• Task objective:
What you return must be every line from the beginning of the data through the line holding "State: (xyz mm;", unchanged.

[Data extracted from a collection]

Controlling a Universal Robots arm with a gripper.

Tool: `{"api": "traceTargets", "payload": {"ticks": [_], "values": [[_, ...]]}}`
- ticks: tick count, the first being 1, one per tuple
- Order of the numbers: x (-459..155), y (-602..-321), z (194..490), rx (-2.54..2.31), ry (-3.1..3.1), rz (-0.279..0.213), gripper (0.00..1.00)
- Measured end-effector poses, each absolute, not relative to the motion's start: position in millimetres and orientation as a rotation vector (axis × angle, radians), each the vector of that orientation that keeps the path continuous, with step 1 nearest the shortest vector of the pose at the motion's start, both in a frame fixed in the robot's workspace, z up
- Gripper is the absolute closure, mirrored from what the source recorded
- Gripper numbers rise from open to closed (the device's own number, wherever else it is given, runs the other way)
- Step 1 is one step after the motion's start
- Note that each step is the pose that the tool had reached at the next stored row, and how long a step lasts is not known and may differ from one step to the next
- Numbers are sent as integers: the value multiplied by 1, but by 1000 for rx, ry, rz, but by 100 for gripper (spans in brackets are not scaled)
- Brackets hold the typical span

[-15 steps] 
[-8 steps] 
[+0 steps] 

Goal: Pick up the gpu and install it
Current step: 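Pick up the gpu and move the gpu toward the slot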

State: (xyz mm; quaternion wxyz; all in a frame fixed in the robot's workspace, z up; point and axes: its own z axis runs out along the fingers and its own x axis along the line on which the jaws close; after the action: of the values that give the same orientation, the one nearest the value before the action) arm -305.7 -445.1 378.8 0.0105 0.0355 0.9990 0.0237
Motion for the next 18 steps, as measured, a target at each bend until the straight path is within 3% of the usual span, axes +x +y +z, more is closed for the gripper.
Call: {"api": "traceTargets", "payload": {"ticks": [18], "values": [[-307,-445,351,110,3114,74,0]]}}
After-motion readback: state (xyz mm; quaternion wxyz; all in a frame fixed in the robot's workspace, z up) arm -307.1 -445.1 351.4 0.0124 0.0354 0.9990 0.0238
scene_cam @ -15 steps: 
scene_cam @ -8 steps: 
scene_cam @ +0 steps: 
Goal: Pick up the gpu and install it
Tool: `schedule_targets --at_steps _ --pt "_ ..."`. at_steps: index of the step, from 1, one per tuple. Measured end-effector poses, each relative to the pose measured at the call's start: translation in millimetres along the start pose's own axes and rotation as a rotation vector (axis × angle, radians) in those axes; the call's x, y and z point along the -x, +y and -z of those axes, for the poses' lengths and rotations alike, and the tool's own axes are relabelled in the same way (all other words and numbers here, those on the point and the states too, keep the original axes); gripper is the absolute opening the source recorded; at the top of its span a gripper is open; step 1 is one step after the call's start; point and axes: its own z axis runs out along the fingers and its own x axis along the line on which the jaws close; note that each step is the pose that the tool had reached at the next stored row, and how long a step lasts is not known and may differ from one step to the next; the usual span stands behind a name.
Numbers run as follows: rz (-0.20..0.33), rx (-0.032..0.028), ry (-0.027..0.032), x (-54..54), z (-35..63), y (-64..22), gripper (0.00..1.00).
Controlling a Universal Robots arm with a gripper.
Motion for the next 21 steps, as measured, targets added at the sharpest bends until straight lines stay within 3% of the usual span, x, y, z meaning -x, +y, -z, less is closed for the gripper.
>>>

• Answer box:
Controlling a Universal Robots arm with a gripper.

Tool: `{"api": "traceTargets", "payload": {"ticks": [_], "values": [[_, ...]]}}`
- ticks: tick count, the first being 1, one per tuple
- Order of the numbers: x (-459..155), y (-602..-321), z (194..490), rx (-2.54..2.31), ry (-3.1..3.1), rz (-0.279..0.213), gripper (0.00..1.00)
- Measured end-effector poses, each absolute, not relative to the motion's start: position in millimetres and orientation as a rotation vector (axis × angle, radians), each the vector of that orientation that keeps the path continuous, with step 1 nearest the shortest vector of the pose at the motion's start, both in a frame fixed in the robot's workspace, z up
- Gripper is the absolute closure, mirrored from what the source recorded
- Gripper numbers rise from open to closed (the device's own number, wherever else it is given, runs the other way)
- Step 1 is one step after the motion's start
- Note that each step is the pose that the tool had reached at the next stored row, and how long a step lasts is not known and may differ from one step to the next
- Numbers are sent as integers: the value multiplied by 1, but by 1000 for rx, ry, rz, but by 100 for gripper (spans in brackets are not scaled)
- Brackets hold the typical span

[-15 steps] 
[-8 steps] 
[+0 steps] 

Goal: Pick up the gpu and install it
Current step: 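Pick up the gpu and move the gpu toward the slot
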
State: (xyz mm; quaternion wxyz; all in a frame fixed in the robot's workspace, z up; point and axes: its own z axis runs out along the fingers and its own x axis along the line on which the jaws close; after the action: of the values that give the same orientation, the one nearest the value before the action) arm -305.7 -445.1 378.8 0.0105 0.0355 0.9990 0.0237

This completes the output.